* What to work on:
In the listing below, the lines starting with the line with "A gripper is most" and going on through the line with "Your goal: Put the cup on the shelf" are to be reproduced exactly, and only those.

Data extracts START

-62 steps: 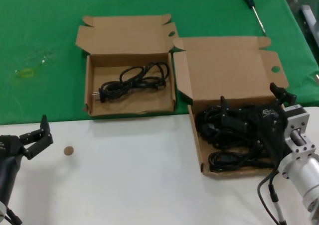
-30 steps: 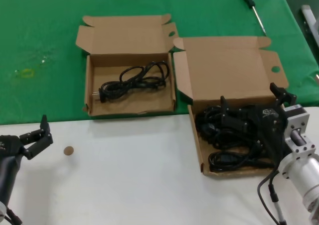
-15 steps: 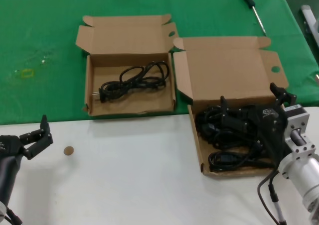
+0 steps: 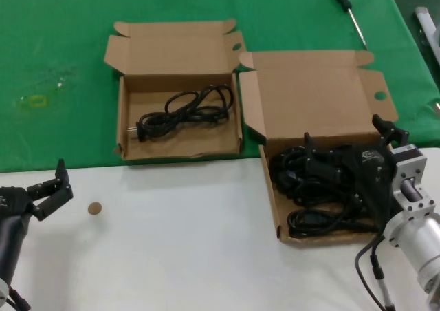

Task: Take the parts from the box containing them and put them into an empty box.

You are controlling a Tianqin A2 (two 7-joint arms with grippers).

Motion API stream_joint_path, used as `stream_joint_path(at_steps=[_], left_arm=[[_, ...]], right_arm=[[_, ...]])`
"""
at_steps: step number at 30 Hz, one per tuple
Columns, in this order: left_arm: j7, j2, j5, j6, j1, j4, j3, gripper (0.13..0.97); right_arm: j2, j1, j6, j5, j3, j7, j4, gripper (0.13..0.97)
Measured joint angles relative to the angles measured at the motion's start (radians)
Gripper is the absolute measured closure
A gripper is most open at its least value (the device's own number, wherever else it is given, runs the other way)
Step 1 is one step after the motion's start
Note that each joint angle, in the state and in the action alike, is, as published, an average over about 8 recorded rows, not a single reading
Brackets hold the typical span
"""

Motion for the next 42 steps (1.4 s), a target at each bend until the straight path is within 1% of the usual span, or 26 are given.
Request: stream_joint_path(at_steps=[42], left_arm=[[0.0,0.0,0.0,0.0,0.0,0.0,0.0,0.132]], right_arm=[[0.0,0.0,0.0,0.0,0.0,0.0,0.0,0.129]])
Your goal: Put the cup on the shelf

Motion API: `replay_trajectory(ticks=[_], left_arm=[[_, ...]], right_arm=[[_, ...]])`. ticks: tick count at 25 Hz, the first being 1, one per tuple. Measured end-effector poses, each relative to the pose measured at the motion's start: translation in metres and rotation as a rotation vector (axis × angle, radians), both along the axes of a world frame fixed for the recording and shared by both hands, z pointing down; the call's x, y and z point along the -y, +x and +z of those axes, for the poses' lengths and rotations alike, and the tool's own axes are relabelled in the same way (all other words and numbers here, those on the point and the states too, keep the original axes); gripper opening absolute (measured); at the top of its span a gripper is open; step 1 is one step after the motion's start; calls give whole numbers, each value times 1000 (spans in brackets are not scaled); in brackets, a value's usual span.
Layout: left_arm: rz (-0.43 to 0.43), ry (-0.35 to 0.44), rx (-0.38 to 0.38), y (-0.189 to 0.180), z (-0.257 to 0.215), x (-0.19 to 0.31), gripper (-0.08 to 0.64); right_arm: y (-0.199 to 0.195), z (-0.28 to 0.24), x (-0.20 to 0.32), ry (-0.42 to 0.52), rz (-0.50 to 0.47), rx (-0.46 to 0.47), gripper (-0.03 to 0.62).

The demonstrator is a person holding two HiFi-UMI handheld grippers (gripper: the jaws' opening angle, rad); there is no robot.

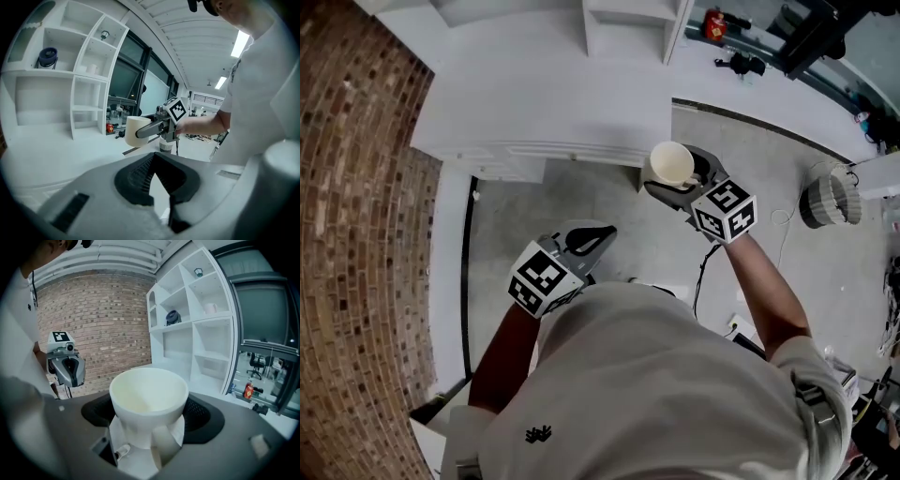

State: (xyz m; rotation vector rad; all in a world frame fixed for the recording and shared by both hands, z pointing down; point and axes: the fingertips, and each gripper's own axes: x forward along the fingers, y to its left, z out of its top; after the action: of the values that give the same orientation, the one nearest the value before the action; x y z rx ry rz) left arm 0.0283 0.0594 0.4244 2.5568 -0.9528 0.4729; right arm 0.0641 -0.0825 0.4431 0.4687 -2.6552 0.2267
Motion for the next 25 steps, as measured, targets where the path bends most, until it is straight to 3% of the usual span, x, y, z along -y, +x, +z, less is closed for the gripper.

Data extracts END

* Answer box:
A gripper is most open at its least value (the device's own number, wherever else it is given, runs the other way)
Step 1 is one step after the motion's start
Note that each joint angle, in the state and in the action alike, is, as published, an average over about 8 recorded rows, not a single reading
Brackets hold the typical span
"""

Motion for the next 42 steps (1.4 s), a target at each bend until the straight path is within 1% of the usual span, or 26 are given.
Request: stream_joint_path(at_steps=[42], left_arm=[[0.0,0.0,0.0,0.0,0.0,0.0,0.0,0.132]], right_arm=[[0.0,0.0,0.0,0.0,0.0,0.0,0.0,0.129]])
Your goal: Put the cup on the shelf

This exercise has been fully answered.